Samsung kembali menyiapkan panggung bagi pelajar dan mahasiswa Indonesia lewat Samsung Solve for Tomorrow 2026. Program ini membuka pendaftaran mulai 28 April hingga 29 Mei 2026 dan menyasar siswa SMA, SMK, MA, serta mahasiswa aktif D3 sampai S1 dari seluruh Indonesia.

Ajang ini tidak hanya mencari ide yang menarik, tetapi juga mendorong peserta memahami masalah secara lebih dalam sebelum menawarkan solusi. Karena itu, Samsung menempatkan program ini sebagai ruang belajar yang mengasah pemikiran kritis, kreativitas, dan kemampuan memecahkan persoalan.

Dua tema besar yang jadi tantangan

Pada penyelenggaraan kali ini, peserta diminta memilih satu dari dua tema utama. Tema pertama adalah Environmental Sustainability via Technology, yang berfokus pada solusi teknologi untuk mendukung kelestarian lingkungan lewat konsep ekonomi sirkular.

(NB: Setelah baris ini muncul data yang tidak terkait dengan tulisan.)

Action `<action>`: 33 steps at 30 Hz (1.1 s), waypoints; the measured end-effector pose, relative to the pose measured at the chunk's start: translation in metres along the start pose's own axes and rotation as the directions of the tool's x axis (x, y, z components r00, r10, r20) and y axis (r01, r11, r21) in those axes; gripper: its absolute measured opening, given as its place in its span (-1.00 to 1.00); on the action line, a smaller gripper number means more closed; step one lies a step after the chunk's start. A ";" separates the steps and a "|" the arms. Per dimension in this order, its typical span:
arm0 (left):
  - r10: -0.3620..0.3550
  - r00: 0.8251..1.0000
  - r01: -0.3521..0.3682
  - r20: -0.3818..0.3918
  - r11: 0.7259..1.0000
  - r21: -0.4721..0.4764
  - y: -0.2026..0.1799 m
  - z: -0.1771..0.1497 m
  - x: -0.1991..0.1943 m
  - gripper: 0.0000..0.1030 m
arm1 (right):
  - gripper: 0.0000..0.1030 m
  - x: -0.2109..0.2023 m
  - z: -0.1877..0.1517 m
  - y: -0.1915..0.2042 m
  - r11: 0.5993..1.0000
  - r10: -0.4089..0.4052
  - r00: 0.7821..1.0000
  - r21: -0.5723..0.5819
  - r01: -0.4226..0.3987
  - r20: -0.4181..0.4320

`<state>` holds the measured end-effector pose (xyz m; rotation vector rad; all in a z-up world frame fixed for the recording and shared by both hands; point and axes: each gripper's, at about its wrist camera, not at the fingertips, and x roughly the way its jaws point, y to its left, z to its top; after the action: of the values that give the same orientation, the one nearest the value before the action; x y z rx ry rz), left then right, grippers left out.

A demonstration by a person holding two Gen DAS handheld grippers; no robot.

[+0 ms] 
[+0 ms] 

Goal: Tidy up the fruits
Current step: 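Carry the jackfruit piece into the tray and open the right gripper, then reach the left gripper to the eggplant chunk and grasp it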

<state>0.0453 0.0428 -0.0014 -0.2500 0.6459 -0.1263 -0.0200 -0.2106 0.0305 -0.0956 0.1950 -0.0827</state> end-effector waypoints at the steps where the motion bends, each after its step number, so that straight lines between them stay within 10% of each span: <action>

Tema kedua adalah Social Change through Sport & Tech. Lewat tema ini, Samsung mengajak peserta merancang inovasi di bidang olahraga yang dapat mendorong perubahan sosial lebih inklusif, termasuk membuka peluang lebih besar bagi perempuan dan penyandang disabilitas.

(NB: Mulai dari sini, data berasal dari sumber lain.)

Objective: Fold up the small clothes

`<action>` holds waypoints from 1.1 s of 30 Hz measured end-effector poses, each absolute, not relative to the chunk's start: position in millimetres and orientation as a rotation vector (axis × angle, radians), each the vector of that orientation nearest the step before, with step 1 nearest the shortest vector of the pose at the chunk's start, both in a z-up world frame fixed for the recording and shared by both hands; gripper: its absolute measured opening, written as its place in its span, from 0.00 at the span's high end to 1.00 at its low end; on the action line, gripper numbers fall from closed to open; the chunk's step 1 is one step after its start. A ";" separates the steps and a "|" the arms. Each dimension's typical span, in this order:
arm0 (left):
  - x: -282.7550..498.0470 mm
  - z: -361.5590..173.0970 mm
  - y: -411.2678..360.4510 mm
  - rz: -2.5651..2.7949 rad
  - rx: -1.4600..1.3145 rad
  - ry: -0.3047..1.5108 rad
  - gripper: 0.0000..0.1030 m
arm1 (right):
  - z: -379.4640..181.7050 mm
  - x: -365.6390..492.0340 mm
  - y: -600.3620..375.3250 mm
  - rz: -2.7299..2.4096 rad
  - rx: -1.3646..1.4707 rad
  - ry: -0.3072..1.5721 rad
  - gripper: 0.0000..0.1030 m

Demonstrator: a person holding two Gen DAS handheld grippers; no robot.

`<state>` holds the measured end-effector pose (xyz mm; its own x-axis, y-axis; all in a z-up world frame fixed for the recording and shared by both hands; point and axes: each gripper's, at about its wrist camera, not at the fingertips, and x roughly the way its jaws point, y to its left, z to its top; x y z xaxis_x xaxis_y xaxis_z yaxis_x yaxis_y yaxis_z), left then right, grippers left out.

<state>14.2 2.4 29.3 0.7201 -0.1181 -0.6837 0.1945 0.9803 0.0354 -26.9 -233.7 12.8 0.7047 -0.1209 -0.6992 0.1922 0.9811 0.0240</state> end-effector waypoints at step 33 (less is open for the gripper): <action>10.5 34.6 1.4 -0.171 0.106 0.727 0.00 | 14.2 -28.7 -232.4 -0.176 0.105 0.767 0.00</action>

Kedua tema tersebut memberi ruang bagi peserta untuk menghubungkan teknologi dengan kebutuhan nyata di masyarakat. Samsung juga menekankan bahwa ide yang diajukan tidak cukup hanya baru, tetapi harus punya dampak yang terasa lebih luas.

Bukan sekadar lomba ide

Samsung Solve for Tomorrow diposisikan sebagai program yang lebih besar daripada kompetisi biasa. Selama mengikuti rangkaian program, peserta akan memakai pendekatan Design Thinking, memanfaatkan teknologi AI, dan mendapat mentoring dari para ahli.

Bagus Erlangga, Head of Corporate Marketing Samsung Electronics Indonesia, menyebut program ini sebagai dorongan agar generasi muda berani menghadirkan solusi nyata lewat teknologi. Ia juga menegaskan bahwa Samsung ingin membuka lebih banyak peluang bagi talenta muda Indonesia untuk berkembang dan memberi manfaat bagi masyarakat.

Pendekatan tersebut membuat peserta tidak langsung diarahkan pada jawaban akhir. Peserta justru diajak memahami akar persoalan terlebih dahulu, lalu menyusun solusi yang lebih relevan dan terarah.

Ada sertifikasi, pelatihan, dan pitching

Rangkaian kegiatan di Samsung Solve for Tomorrow juga mencakup sertifikasi, pelatihan intensif, dan pengalaman pitching ide di tingkat nasional. Dari proses ini, peserta bisa melatih cara presentasi, kerja tim, dan pola pikir yang lebih sistematis.

Salah satu alumni, Kadek Nandana Tyo Nayotama dari Universitas Brawijaya, menilai SFT membuat peserta lebih peka dalam memahami masalah sebelum menentukan solusi. Ia juga menyebut sesi seperti AI Amplification Workshop dan mentoring dari para expert memberi wawasan yang aplikatif.

Menurut Kadek, pengalaman itu membantu peserta memperkuat kemampuan berpikir kritis, berkolaborasi, dan menyampaikan ide dengan lebih jelas. Dari situ terlihat bahwa pembelajaran menjadi inti yang sangat diperhatikan dalam program ini.

Minat peserta terus tumbuh

Antusiasme terhadap Samsung Solve for Tomorrow disebut terus meningkat dari waktu ke waktu. Pada penyelenggaraan sebelumnya, program ini menjaring lebih dari 2.600 pendaftar dari berbagai daerah di Indonesia.

Jejak program ini juga sudah terlihat sampai level internasional. Salah satu tim dari Universitas Indonesia berhasil mendapat pengakuan global sebagai Samsung Solve for Tomorrow Global Ambassador.

Perwakilan tim tersebut, Anthony Edbert Feriyanto dari Tim Labmino, mengatakan bahwa pengalaman mengikuti SFT mengubah cara pandang mereka terhadap potensi diri. Ia menilai perjalanan itu membuktikan bahwa ide yang lahir dari kepedulian bisa berkembang menjadi solusi nyata.

Dengan pendaftaran yang sudah dijadwalkan, Samsung Solve for Tomorrow 2026 kembali memberi ruang bagi pelajar dan mahasiswa untuk menguji gagasan, mengasah kemampuan teknologi, dan menghadirkan ide yang bisa membawa manfaat lebih luas bagi masyarakat. Program ini juga memperlihatkan bahwa inovasi dari generasi muda dapat tumbuh lewat proses belajar yang terarah, kolaboratif, dan dekat dengan persoalan nyata di sekitar.